Surgical Talk is written in a more loquacious style than Lecture Notes - like a written tutorial on a topic. This makes the book more readable but I didn't find it easy to revise from. To its credit, it has a section on orthopaedics so it really covers everything you need for finals. There is also good advice on how to structure your answers in vivas and it contains some little nuggets of clinical detail that consultants like to ask about. Overall, I prefered Lecture Notes but both books have something to offer.
This is to surgery what "Cases for PACES" is to medicine - a case-based revision book for clinical surgical examinations. However, because it's for surgeons, it has more pictures. ACtually, the pictures tend to be photographs of pathology and examination technique and are an excellent addition. The level is appropriate for finals and MRCS but they've included some pathology that's relatively rare and would be surpriing to find in finals. I drew on this book heavily when writing the surgery section of my linical Assessments in Medicine and Surgery notes.
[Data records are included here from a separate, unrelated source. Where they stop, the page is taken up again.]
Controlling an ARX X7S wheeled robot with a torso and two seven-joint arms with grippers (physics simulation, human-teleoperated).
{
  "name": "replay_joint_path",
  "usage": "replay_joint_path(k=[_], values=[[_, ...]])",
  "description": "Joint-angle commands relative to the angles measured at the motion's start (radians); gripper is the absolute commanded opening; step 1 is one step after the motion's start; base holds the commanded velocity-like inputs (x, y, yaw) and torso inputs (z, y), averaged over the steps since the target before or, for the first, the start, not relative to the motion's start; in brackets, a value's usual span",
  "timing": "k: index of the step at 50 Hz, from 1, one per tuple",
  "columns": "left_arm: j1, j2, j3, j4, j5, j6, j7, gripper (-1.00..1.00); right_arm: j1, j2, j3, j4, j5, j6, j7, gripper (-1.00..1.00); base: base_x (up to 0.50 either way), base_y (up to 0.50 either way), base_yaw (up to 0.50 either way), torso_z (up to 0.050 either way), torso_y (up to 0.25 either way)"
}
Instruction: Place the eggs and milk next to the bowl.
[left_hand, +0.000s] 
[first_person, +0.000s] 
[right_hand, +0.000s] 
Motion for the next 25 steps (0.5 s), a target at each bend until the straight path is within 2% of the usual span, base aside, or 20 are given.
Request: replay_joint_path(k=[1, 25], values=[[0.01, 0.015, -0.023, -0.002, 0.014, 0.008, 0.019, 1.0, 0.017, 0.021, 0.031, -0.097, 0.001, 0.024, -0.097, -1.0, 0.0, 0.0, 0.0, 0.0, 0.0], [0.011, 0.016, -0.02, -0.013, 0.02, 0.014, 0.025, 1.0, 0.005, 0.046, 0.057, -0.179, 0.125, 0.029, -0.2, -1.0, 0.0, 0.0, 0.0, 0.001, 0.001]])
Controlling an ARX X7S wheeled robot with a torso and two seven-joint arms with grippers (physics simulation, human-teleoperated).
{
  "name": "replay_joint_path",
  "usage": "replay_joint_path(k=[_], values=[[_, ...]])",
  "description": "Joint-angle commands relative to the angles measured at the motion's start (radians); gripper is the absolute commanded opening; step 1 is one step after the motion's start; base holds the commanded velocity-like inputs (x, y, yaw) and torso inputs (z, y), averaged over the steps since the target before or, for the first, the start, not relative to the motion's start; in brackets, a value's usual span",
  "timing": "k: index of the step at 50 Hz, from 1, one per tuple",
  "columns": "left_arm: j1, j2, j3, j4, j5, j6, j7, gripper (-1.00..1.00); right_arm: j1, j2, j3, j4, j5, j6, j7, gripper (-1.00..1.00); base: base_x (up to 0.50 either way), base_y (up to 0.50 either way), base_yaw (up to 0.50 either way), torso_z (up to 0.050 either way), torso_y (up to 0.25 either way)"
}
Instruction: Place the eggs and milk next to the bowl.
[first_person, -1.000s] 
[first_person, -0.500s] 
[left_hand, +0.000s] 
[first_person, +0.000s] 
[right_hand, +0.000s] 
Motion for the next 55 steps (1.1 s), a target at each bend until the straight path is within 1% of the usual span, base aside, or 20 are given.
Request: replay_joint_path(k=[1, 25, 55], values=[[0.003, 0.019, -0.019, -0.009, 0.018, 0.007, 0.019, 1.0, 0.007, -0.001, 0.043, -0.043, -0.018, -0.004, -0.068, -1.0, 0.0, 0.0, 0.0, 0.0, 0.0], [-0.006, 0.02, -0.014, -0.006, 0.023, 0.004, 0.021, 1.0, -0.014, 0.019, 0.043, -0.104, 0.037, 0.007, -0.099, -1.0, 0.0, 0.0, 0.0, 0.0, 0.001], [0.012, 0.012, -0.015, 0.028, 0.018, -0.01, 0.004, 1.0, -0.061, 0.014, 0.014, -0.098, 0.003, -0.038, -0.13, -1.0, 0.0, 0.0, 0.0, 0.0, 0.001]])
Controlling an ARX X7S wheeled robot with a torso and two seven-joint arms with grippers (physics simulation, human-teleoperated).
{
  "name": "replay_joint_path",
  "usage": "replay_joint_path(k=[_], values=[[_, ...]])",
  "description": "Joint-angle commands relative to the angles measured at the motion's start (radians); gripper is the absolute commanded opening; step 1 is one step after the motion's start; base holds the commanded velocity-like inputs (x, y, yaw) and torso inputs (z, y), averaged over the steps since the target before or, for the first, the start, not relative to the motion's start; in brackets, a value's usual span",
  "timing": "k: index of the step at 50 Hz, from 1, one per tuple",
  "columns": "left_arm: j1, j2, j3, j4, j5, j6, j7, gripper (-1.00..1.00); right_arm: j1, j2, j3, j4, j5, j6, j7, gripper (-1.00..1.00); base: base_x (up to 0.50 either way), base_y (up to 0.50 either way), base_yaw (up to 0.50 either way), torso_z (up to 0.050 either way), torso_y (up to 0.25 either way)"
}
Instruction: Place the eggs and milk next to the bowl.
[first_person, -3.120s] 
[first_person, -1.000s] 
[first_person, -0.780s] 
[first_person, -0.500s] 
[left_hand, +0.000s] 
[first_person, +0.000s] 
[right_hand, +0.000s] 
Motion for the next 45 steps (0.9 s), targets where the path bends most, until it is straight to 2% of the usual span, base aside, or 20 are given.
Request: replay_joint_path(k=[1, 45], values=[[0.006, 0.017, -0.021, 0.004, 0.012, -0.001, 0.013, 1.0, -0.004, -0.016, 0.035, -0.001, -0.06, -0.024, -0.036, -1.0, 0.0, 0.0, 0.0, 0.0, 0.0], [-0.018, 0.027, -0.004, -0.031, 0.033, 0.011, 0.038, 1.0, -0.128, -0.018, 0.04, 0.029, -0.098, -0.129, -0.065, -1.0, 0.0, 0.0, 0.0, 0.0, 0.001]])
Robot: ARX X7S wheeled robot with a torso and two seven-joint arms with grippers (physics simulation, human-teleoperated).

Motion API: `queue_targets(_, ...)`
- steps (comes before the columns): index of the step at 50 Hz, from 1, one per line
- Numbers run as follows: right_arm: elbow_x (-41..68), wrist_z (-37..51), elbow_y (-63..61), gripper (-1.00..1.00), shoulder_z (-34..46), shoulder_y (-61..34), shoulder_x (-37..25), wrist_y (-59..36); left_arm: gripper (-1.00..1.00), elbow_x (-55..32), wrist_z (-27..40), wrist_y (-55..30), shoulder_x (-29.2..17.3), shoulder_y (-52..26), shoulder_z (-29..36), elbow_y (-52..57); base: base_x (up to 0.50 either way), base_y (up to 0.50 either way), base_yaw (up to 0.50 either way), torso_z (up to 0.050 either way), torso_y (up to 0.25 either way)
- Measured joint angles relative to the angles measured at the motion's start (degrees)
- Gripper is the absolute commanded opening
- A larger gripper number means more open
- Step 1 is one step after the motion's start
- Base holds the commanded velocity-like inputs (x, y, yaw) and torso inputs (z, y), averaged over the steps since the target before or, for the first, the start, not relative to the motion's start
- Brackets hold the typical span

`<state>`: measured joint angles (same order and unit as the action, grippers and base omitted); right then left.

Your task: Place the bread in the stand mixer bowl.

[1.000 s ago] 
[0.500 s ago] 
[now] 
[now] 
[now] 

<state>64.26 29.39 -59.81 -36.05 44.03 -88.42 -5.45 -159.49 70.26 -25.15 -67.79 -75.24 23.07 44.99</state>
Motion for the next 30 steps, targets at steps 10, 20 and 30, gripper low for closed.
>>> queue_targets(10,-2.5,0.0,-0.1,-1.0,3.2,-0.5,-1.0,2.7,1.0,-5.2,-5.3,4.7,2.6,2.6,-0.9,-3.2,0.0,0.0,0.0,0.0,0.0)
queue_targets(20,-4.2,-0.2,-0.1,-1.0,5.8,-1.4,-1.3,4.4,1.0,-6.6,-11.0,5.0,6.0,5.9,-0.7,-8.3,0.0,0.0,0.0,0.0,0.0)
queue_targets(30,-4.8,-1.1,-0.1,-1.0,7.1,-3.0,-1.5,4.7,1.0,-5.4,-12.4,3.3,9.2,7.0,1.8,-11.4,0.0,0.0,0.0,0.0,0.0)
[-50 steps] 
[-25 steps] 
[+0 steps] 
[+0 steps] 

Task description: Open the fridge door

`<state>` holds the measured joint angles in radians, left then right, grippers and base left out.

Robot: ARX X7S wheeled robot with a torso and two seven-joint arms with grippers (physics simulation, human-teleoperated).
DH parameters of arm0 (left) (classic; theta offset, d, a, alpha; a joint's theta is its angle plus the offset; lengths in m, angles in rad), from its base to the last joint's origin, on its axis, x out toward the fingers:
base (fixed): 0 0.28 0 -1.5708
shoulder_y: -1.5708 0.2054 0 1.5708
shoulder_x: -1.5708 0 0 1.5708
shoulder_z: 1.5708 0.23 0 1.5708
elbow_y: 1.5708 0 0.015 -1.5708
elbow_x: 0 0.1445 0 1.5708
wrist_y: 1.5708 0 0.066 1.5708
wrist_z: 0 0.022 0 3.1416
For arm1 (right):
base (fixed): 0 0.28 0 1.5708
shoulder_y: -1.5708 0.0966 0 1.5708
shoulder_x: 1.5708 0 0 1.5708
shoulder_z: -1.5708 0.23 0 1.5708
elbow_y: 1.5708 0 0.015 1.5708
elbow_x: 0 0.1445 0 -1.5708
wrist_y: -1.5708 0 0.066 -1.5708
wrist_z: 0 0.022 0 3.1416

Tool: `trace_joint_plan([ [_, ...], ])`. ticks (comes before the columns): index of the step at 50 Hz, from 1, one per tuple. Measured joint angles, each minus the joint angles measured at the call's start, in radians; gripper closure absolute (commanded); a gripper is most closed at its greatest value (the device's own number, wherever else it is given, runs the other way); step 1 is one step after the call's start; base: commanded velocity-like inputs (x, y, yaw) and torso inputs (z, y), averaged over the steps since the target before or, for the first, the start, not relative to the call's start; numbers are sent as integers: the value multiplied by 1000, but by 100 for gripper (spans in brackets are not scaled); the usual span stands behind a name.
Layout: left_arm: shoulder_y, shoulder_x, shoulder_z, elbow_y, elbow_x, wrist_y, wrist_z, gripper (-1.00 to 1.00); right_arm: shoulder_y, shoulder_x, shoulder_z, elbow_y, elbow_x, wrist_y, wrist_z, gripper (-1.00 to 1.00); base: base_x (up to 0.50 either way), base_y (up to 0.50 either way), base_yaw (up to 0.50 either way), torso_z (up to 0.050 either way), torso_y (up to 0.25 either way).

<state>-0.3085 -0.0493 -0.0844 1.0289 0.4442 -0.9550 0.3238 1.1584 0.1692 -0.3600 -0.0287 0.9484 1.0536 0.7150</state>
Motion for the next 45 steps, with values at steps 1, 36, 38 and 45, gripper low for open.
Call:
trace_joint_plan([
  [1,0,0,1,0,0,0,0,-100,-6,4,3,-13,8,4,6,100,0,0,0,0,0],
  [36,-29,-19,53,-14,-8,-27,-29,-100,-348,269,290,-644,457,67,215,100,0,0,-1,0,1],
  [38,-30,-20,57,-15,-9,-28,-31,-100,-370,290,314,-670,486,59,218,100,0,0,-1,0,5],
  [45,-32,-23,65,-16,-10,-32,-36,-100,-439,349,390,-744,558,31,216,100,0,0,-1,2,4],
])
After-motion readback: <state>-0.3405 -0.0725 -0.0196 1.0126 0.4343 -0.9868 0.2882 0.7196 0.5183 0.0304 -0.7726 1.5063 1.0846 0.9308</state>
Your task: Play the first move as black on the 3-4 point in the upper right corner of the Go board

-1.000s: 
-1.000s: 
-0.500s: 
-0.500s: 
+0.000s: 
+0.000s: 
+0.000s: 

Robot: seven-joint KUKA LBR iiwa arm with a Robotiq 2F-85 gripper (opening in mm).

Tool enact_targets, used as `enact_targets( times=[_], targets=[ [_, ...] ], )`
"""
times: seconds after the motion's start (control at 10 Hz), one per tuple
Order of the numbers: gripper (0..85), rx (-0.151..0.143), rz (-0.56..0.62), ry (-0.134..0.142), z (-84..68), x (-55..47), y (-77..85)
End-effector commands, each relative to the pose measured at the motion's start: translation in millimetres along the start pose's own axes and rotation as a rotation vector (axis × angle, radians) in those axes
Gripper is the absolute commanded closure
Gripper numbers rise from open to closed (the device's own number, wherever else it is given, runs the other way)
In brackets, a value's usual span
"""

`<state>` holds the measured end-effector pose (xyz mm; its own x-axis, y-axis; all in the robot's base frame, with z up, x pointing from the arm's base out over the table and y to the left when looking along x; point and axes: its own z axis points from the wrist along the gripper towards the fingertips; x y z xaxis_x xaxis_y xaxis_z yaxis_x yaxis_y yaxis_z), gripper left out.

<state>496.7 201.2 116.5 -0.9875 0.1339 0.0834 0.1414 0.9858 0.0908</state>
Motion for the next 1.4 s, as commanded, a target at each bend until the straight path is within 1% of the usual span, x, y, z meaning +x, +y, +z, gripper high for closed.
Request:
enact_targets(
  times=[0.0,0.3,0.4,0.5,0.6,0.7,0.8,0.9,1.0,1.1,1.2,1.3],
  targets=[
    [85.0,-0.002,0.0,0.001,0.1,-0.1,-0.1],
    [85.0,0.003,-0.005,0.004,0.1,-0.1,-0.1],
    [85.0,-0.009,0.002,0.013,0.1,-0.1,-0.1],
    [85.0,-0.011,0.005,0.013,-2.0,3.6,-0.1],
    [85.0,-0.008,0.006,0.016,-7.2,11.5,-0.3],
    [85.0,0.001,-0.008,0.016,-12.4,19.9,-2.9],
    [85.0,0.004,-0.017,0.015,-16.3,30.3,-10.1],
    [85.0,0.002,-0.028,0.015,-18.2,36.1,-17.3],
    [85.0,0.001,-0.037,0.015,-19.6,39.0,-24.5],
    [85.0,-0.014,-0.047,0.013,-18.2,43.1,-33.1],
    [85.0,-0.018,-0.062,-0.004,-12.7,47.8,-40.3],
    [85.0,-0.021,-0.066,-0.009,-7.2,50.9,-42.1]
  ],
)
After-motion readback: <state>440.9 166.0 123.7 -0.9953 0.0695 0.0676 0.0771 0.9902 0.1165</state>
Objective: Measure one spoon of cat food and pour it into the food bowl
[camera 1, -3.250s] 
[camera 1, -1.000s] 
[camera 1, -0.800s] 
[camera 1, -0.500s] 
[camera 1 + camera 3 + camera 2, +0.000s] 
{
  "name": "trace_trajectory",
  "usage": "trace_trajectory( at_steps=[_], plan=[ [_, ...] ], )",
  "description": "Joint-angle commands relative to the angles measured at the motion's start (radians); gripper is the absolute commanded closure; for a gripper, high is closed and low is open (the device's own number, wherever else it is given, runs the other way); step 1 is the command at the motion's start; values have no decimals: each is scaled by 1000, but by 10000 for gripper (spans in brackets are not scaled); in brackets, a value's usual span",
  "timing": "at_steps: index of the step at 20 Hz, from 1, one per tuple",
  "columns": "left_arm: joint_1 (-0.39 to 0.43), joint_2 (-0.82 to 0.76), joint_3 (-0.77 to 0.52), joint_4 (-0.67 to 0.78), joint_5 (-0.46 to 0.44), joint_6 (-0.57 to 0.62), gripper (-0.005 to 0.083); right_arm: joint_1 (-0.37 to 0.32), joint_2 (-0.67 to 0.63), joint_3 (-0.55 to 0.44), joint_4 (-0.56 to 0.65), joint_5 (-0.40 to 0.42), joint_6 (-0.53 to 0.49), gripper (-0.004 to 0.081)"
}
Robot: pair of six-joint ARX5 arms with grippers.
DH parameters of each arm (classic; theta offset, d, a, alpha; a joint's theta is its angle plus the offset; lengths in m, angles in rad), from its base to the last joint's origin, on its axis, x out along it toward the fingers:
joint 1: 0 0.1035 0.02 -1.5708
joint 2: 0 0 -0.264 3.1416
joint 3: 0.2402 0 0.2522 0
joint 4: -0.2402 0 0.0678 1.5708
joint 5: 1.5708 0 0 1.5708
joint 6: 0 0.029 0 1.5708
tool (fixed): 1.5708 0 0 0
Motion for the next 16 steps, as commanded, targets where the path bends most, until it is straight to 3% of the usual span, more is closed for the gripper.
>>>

Anatomy doesn't form a large part of Finals. However, there are some important clinically orientated concepts that can and do crop up relating to joints, vasculature and hernias. The focus of this book is specifically on clinically-orientated anatomy so is relevant to clinical proactice and to the MRCS exam. I found this book particularly useful when revising for the MRCS but also used it to include key aspects of anatomy in my notes.
This pocket-sized book (and its companion book below) is really for the MRCS. It takes a very succinct approach to revising key concepts in physiology that are pertinent to surgery. It takes a page-per-topic approach and a question-and-answer style with specific focus on answering viva questions. If you to be able to converse with your anaesthetic colleagues then ths is the book for you. Second hand copies are available for cheap.
Also by Kanani, this book takes the same approach as the above book but is more focussed on critical care topics. I found this very useful for the MRCS. There are also useful sections on procedures (e.g. airway management) that may be relevant to finals depending on your medical school. The older version of this book "Surgical Critical Care Vivas" is also excellent and can be picked up cheaply second hand.
This is often touted as the go to book for the MRCS part A. I borrowed it from the library and certainly used it. However, I found some of the information did not have a strong clinical basis and was perhaps not that relevant to the MRCS exam which tended to be quite clinically focussed.
The best reference text for pharmacology. If you need to revise mechanisms of action in depth then this is best option. I mainly used it during my first few years at medical school. The prescribing section for finals tends to be a bit more practical and, so long as you're familiar with mechanisms of action, Pocket Prescriber (below) is probably more useful.
This is an excellent little book that I used to write my pharmacology notes. It uses a standardised layout to succinctly cover all the major drugs in clinical practice. Highly recommended.